> ASSIGNED TASK
Each line from the one containing "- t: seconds" through the end of the entries below should be transcribed exactly, and no other line.

> MATERIAL SUPPLIED
----

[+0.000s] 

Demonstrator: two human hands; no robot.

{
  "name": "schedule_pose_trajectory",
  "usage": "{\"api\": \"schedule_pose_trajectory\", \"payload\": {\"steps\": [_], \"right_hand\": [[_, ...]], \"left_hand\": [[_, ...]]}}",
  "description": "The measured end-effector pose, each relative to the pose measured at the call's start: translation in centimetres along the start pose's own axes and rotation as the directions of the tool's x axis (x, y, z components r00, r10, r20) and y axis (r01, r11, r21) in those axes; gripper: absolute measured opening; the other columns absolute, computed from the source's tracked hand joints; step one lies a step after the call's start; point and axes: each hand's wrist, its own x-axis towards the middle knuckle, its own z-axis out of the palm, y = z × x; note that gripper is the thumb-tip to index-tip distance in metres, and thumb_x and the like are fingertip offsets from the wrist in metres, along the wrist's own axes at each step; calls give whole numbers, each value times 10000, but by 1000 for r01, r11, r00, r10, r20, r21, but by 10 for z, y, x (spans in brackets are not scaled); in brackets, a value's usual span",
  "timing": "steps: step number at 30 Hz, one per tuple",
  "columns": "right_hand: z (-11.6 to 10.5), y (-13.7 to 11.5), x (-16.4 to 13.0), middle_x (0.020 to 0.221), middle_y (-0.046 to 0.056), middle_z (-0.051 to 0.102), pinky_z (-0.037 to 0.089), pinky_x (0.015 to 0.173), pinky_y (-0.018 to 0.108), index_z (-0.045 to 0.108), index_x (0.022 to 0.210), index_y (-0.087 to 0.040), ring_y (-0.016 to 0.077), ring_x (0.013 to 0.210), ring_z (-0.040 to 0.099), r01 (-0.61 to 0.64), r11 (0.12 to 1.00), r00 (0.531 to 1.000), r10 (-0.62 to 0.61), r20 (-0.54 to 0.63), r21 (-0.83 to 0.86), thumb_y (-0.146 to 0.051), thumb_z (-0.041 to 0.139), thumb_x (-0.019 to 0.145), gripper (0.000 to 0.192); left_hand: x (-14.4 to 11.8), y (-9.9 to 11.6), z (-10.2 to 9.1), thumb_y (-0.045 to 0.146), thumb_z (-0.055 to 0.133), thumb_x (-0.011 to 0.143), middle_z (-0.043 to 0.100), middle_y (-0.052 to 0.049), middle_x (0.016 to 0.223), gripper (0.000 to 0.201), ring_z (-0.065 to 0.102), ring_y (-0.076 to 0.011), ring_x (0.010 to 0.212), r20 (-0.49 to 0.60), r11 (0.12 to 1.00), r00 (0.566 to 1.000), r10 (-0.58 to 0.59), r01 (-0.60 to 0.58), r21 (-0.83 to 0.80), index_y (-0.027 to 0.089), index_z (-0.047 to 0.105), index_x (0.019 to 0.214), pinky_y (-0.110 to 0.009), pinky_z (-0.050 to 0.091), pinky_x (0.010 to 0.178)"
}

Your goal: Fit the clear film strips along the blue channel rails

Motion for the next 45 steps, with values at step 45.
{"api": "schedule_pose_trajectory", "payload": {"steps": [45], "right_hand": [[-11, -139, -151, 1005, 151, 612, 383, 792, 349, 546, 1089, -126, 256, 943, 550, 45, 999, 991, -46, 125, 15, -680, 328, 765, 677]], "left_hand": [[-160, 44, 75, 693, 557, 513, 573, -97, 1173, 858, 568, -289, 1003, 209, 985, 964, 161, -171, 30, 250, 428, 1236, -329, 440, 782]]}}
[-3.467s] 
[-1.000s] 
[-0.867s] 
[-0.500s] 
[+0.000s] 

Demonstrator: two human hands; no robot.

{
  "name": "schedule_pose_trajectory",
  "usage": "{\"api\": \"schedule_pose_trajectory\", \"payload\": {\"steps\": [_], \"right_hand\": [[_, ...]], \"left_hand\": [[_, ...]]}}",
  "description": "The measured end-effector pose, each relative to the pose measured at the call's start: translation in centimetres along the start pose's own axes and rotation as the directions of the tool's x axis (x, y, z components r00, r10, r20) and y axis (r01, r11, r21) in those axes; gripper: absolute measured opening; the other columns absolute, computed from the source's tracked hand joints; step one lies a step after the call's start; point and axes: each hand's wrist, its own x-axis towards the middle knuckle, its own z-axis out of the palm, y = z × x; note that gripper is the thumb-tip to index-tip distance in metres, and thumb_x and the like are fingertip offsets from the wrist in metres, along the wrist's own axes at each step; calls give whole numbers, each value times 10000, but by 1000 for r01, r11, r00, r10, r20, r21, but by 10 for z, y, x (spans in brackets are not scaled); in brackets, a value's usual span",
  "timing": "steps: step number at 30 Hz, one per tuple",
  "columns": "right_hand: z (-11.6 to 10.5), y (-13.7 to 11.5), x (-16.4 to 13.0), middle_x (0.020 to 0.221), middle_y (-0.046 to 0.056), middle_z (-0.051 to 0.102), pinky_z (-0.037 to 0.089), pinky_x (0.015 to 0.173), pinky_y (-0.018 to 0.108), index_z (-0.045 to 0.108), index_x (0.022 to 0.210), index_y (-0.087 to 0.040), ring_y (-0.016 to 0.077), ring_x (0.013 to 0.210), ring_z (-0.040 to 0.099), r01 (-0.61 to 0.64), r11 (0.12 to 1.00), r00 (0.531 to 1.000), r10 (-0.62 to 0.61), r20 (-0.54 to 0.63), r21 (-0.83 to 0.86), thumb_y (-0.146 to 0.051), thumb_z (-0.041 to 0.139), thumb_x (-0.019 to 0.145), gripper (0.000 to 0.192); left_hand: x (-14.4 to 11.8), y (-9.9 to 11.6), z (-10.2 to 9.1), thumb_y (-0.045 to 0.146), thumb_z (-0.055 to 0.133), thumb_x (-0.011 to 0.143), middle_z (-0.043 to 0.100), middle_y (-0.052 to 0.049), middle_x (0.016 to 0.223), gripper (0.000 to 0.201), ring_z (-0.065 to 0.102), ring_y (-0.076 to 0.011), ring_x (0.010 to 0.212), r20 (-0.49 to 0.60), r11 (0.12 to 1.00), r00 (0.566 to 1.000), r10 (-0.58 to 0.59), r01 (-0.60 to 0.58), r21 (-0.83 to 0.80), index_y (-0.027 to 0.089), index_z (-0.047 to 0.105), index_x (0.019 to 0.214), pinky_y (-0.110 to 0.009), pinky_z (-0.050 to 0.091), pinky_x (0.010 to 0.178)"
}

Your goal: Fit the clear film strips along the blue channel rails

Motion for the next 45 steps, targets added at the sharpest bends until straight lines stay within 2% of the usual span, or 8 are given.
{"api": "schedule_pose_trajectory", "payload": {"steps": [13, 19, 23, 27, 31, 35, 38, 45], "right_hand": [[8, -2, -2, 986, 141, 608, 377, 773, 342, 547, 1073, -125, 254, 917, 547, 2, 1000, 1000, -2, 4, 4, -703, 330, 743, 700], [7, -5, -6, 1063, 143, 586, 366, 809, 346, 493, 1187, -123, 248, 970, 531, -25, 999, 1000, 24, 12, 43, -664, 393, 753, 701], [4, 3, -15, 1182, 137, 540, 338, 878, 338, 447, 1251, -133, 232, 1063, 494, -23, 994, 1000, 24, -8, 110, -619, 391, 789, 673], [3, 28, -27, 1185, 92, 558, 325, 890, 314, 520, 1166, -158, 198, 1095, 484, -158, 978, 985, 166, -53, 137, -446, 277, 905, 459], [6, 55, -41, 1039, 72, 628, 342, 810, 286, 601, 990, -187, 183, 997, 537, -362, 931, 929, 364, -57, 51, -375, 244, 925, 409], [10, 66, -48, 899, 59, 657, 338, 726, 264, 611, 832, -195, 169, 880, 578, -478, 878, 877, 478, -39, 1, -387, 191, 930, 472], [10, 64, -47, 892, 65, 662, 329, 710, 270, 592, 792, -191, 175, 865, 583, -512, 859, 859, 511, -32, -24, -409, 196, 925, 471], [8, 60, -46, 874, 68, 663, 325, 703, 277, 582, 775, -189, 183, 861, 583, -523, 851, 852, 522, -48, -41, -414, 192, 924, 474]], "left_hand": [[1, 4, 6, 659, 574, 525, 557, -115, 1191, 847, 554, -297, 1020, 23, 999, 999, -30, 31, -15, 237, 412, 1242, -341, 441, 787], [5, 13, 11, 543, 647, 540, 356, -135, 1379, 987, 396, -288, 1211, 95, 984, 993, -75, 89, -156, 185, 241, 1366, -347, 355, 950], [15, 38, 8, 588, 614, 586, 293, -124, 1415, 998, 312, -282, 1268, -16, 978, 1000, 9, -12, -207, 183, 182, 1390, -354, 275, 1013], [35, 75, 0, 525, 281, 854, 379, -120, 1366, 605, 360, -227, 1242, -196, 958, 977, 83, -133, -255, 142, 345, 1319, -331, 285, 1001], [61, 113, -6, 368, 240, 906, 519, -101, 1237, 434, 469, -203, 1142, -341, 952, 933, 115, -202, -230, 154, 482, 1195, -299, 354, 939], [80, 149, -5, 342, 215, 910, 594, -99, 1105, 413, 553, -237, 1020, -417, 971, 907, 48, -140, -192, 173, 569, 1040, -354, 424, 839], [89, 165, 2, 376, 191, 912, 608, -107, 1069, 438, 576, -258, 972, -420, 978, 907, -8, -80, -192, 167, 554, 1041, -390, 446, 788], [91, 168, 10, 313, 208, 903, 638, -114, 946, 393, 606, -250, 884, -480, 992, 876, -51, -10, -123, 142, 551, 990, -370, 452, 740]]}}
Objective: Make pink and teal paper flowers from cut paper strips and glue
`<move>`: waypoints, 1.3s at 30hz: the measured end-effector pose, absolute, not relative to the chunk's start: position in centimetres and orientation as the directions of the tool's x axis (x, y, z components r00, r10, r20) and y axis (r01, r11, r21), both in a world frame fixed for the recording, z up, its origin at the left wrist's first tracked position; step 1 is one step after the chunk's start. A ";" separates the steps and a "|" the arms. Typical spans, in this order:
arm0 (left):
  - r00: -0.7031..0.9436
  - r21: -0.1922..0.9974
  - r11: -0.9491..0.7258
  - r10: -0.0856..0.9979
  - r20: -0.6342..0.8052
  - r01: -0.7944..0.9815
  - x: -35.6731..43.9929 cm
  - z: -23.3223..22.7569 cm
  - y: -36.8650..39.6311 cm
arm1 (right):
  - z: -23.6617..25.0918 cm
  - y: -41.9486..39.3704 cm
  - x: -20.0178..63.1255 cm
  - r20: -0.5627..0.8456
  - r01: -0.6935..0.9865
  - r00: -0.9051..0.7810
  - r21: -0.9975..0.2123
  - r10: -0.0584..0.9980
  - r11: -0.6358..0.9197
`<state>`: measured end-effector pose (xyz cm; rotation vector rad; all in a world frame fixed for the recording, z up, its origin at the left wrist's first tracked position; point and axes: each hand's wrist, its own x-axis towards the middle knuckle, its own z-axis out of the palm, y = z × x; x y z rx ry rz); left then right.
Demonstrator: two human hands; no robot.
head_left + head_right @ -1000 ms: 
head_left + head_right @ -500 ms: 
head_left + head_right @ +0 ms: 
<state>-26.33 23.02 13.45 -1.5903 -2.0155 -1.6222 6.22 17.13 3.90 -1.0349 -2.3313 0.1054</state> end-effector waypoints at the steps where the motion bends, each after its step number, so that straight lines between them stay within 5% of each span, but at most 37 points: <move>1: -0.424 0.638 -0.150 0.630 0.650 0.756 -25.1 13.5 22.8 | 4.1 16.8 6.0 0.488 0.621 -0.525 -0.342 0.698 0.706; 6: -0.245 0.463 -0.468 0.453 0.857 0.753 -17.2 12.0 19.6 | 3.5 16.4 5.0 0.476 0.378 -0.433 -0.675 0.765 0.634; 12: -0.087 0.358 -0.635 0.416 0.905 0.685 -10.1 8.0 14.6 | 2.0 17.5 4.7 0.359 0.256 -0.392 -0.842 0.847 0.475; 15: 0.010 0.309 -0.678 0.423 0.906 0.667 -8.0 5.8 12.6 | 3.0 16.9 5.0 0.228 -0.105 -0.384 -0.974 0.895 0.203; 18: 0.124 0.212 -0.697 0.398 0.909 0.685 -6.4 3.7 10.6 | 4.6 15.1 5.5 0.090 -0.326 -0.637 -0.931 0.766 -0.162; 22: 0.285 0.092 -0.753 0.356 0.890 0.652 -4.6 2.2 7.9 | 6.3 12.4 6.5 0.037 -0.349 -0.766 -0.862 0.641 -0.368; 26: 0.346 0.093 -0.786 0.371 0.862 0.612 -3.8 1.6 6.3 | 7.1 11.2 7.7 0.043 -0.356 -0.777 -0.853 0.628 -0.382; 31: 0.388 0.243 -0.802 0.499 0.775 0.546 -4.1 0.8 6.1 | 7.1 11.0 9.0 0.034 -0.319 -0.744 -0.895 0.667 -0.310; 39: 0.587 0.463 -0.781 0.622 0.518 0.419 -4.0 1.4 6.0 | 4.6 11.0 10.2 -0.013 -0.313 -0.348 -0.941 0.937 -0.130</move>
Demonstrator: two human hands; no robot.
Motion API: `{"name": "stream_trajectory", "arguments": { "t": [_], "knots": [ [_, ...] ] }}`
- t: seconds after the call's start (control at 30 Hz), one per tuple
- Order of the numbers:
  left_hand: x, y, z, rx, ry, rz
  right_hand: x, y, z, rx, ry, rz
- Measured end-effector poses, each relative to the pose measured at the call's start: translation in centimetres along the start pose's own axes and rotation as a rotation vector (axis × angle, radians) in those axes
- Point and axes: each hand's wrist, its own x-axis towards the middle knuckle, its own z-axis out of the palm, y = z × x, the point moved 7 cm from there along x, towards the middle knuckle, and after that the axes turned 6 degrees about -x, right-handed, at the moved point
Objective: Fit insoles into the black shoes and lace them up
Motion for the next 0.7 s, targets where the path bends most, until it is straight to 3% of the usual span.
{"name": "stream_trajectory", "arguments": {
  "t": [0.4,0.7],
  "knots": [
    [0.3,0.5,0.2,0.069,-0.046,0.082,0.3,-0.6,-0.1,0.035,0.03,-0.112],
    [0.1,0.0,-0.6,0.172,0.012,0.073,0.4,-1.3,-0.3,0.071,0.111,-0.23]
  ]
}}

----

> EXERCISE SOLUTION
- t: seconds after the call's start (control at 30 Hz), one per tuple
- Order of the numbers:
  left_hand: x, y, z, rx, ry, rz
  right_hand: x, y, z, rx, ry, rz
- Measured end-effector poses, each relative to the pose measured at the call's start: translation in centimetres along the start pose's own axes and rotation as a rotation vector (axis × angle, radians) in those axes
- Point and axes: each hand's wrist, its own x-axis towards the middle knuckle, its own z-axis out of the palm, y = z × x, the point moved 7 cm from there along x, towards the middle knuckle, and after that the axes turned 6 degrees about -x, right-handed, at the moved point
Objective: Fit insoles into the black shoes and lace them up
Motion for the next 0.7 s, targets where the path bends most, until it is straight to 3% of the usual span.
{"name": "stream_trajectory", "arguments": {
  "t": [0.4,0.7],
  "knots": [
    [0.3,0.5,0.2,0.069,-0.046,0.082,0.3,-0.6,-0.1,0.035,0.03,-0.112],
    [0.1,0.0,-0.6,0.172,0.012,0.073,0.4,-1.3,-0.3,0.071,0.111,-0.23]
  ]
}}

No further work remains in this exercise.